- Infielder
- Born: April 16, 1929 Chicago, Illinois, U.S.
- Died: October 19, 2023 (aged 94) Orland Park, Illinois, U.S.
- Batted: RightThrew: Right

MLB debut
- April 25, 1956, for the Chicago Cubs

Last MLB appearance
- May 12, 1957, for the Chicago Cubs

MLB statistics
- Batting average: .209
- Home runs: 1
- Runs batted in: 8
- Stats at Baseball Reference

Teams
- Chicago Cubs (1956–1957);

= Ed Winceniak =

American baseball player (1929–2023)

Edward Joseph Winceniak (April 16, 1929 – October 19, 2023) was an American professional baseball player and scout. He was born in Chicago, Illinois. An infielder, he appeared in 32 games played over parts of two seasons (1956–57) in Major League Baseball for the Chicago Cubs. Winceniak batted and threw right-handed and was listed as 5 ft 9 in tall and 165 lb.
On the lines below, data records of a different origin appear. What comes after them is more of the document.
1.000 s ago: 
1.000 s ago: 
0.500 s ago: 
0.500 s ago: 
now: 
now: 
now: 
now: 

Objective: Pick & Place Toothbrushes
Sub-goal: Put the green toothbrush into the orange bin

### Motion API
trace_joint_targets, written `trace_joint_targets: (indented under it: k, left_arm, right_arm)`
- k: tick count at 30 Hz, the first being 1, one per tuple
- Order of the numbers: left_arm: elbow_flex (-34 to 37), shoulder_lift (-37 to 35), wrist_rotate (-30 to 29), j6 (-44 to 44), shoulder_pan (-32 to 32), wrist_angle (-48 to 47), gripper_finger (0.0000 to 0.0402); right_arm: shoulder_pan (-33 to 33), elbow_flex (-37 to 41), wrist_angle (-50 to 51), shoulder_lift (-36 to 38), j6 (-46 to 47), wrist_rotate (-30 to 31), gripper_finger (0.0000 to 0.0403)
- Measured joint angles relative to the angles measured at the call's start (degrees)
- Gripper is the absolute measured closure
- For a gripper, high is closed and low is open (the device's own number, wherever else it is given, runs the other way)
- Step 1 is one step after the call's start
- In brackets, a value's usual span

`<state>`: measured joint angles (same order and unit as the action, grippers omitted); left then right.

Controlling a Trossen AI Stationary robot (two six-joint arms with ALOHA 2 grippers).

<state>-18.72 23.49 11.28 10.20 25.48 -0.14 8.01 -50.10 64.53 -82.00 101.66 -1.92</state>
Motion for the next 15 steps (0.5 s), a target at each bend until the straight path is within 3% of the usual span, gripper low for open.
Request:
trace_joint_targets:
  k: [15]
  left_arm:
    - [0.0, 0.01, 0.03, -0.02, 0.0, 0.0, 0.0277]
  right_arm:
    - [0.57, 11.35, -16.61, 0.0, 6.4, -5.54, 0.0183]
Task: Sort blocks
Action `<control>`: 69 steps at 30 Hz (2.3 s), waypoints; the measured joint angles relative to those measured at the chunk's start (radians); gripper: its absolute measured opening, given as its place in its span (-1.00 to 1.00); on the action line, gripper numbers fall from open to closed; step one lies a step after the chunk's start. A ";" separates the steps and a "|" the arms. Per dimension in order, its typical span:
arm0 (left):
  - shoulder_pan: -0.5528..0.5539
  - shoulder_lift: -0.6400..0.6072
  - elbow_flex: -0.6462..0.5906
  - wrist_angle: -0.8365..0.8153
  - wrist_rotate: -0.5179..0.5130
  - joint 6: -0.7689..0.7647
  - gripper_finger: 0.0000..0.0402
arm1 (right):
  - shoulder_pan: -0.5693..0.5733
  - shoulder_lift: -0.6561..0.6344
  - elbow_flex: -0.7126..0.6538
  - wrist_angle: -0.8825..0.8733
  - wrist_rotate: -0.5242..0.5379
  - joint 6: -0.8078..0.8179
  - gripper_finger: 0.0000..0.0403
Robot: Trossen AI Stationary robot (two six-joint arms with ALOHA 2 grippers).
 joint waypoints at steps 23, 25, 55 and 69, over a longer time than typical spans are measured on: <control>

His professional career began in 1948 and ended in 1959 in the minor leagues, with three seasons (1951–53) out of action. During his two trials with the Cubs, he was used largely as a pinch hitter or pinch runner, appearing in the field in 12 of his 32 MLB games played. Altogether, Winceniak registered 71 plate appearances, with six runs scored and 14 career hits. His lone home run was hit off Hal Jeffcoat of the Cincinnati Redlegs on May 12, 1957. The solo shot came at Wrigley Field during the first game of a doubleheader. Winceniak also started the nightcap and collected a single off Don Gross. Those were his last two games in the majors as he was sent to the Open-Classification Portland Beavers of the Pacific Coast League at the May cutdown.

Winceniak died in Orland Park, Illinois, on October 19, 2023, at the age of 94.